On a more modest scale, there is a somewhat similar technique used in Y tu mamá también. The heroine, Luisa, waits in her apartment for Tenoch and Julio to pick her up for a trip to the beach. Once they call to let her know they have arrived, she exits through the front door; the camera tracks rightward to a window and tilts down to reveal the car waiting below and pulling away from the curb as the three depart. Although not a particularly lengthy shot, it functions, as in the third one from Prisoner of Azkaban, to mark a narrative transition, in this case the end of the film’s first portion and move into the long car trip that will occupy most of the rest of the film:
This is a far simpler shot and was accomplished by moving the handheld camera through the room to an open window, sticking it through, and tilting down. The Prisoner of Azkaban “shot” was in fact an elaborate manipulation of images, with the segment where time runs in reverse around Harry and Hermione shot against a green screen; the portion going through the clock’s works and its window was done with CGI elements. (See American Cinematographer‘s article on the film  for an explication of the technology involved.)
Admirers of the elaborate “camera movements” in Children of Men and Gravity, some of which were done by stitching together several elements into apparently continuous shots, might take note that Cuarón’s experiences on Prisoner of Azkaban made them possible. A 2006 interview on SFGate describes the director’s progress:
One benefit was a crash course in computer-generated visual effects. Cuarón used “maybe a shot or two in “Y Tu Mamá También”–the 2001 Mexican indie that got him an Oscar nomination for best original screenplay–and in his earlier Hollywood movies, “A Little Princess” and “Great Expectations.”

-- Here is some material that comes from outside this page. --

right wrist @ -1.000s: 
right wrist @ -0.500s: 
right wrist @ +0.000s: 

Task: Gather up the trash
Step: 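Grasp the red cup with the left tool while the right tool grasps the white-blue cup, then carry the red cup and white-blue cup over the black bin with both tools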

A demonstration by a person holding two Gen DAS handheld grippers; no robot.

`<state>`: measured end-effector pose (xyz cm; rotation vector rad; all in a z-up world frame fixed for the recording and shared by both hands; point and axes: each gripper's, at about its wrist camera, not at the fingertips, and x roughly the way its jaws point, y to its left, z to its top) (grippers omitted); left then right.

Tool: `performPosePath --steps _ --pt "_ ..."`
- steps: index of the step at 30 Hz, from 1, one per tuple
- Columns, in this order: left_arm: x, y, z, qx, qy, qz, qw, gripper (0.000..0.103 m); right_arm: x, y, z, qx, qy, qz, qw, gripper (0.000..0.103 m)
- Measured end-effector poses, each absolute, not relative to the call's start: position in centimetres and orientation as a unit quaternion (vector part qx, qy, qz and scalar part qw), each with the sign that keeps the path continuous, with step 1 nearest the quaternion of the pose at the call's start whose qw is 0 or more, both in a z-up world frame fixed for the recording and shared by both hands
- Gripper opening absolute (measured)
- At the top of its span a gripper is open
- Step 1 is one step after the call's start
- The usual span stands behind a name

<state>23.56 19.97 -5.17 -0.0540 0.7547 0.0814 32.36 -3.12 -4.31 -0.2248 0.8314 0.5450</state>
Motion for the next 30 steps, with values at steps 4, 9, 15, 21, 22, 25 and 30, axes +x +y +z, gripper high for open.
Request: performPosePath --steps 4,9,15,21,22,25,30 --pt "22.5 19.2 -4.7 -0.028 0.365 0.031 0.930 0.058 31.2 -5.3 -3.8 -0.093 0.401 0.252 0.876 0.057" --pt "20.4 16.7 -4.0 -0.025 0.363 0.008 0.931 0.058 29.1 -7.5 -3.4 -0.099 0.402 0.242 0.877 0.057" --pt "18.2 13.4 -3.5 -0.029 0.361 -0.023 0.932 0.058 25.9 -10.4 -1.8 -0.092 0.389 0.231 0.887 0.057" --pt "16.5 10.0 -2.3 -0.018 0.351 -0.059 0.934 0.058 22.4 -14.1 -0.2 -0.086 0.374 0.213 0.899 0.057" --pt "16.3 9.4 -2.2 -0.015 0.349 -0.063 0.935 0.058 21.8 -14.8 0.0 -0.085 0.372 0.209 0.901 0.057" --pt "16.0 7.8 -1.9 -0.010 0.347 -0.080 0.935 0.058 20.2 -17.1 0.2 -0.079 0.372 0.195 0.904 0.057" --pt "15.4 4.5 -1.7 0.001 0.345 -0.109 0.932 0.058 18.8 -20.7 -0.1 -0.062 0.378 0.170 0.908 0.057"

On the Harry Potter sequel, working with computer effects was “like speaking Russian,” he says. The hardest part was figuring out how to shoot an object such as a plate, knowing that later it would be substituted by some wild effect.
“The important thing was not to be shackled by these effects, to shoot as you would your normal scene. There’s a tendency I witness in movies and completely dislike in which the narrative is kind of forced because of the visual effects. You have to try to keep your character and the visual-effect character as separate as possible.”
By the time he started “Children of Men,” all of this was “like second nature.”
In a more recent (undated) interview  given at the time when Gravity‘s principal photography was beginning, Cuarón stressed its connection to the things he had learned about special effects on Prisoner of Azkaban: “Well, Potter was my kindergarten and grammar school and high school and college education of visual effects. It is coming in handy with Gravity which is so, so visual-effects savvy [that] we’re inventing new technologies. Now it’s just second nature.” He also mentions that his work with David Heyman, who produced all the Harry Potter films, was what led him to invite Heyman to produce Gravity.
Apart from the CG-compiled long takes, there were effects like the hundreds of candles floating in the air above the great dining hall of Hogwarts (see top) and the living paintings crowding the walls (above left). It seems remarkable that Cuarón’s third film after his modest Mexican sex comedy could draw such high praise from James Cameron, one of the top directors of effects-heavy films, but working on a Harry Potter movie for a couple of years made that possible. And, as the frame below demonstrates, directing Quidditch matches is a good preparation for showing people drifting weightlessly in space.
The quotation from James Udden comes from his article, “Child of the Long Take: Alfonso Cuaron’s film Aesthetics in the Shadow of Globilization,” Style 43, 1 [Spring 2009]: 40. For those with access to a research library, this issue is available on ProQuest and other online archives.